== WORK INSTRUCTIONS ==
Return the data exactly, without pictures.

*** RECORDED DATA ***

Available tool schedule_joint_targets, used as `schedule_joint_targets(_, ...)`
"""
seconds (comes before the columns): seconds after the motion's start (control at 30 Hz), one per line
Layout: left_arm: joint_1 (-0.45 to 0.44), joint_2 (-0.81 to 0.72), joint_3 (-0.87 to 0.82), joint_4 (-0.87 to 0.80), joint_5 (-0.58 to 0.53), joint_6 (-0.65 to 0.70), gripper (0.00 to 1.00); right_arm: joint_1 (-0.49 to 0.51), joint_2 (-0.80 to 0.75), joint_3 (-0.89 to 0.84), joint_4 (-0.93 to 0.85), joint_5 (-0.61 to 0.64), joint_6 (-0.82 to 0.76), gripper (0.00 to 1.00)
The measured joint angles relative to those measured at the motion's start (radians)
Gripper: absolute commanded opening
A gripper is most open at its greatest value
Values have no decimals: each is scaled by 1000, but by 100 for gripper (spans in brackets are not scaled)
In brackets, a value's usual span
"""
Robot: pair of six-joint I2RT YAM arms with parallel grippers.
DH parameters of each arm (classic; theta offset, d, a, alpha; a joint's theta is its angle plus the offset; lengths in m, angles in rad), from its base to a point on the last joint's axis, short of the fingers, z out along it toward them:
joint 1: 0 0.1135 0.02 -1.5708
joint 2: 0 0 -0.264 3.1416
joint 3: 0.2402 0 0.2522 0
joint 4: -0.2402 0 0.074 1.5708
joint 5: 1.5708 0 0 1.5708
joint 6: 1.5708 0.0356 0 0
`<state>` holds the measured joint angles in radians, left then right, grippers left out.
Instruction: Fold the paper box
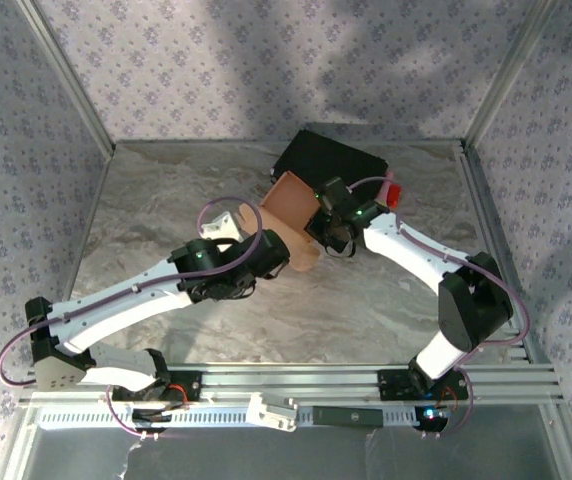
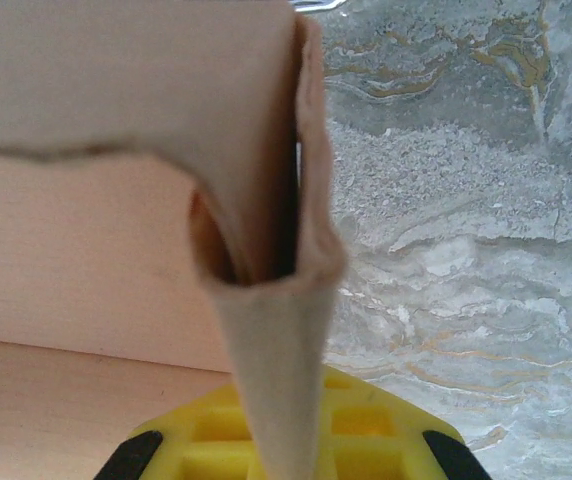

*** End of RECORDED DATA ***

== RESULT OF THE TASK ==
Available tool schedule_joint_targets, used as `schedule_joint_targets(_, ...)`
"""
seconds (comes before the columns): seconds after the motion's start (control at 30 Hz), one per line
Layout: left_arm: joint_1 (-0.45 to 0.44), joint_2 (-0.81 to 0.72), joint_3 (-0.87 to 0.82), joint_4 (-0.87 to 0.80), joint_5 (-0.58 to 0.53), joint_6 (-0.65 to 0.70), gripper (0.00 to 1.00); right_arm: joint_1 (-0.49 to 0.51), joint_2 (-0.80 to 0.75), joint_3 (-0.89 to 0.84), joint_4 (-0.93 to 0.85), joint_5 (-0.61 to 0.64), joint_6 (-0.82 to 0.76), gripper (0.00 to 1.00)
The measured joint angles relative to those measured at the motion's start (radians)
Gripper: absolute commanded opening
A gripper is most open at its greatest value
Values have no decimals: each is scaled by 1000, but by 100 for gripper (spans in brackets are not scaled)
In brackets, a value's usual span
"""
Robot: pair of six-joint I2RT YAM arms with parallel grippers.
DH parameters of each arm (classic; theta offset, d, a, alpha; a joint's theta is its angle plus the offset; lengths in m, angles in rad), from its base to a point on the last joint's axis, short of the fingers, z out along it toward them:
joint 1: 0 0.1135 0.02 -1.5708
joint 2: 0 0 -0.264 3.1416
joint 3: 0.2402 0 0.2522 0
joint 4: -0.2402 0 0.074 1.5708
joint 5: 1.5708 0 0 1.5708
joint 6: 1.5708 0.0356 0 0
`<state>` holds the measured joint angles in radians, left then right, grippers left out.
Instruction: Fold the paper box

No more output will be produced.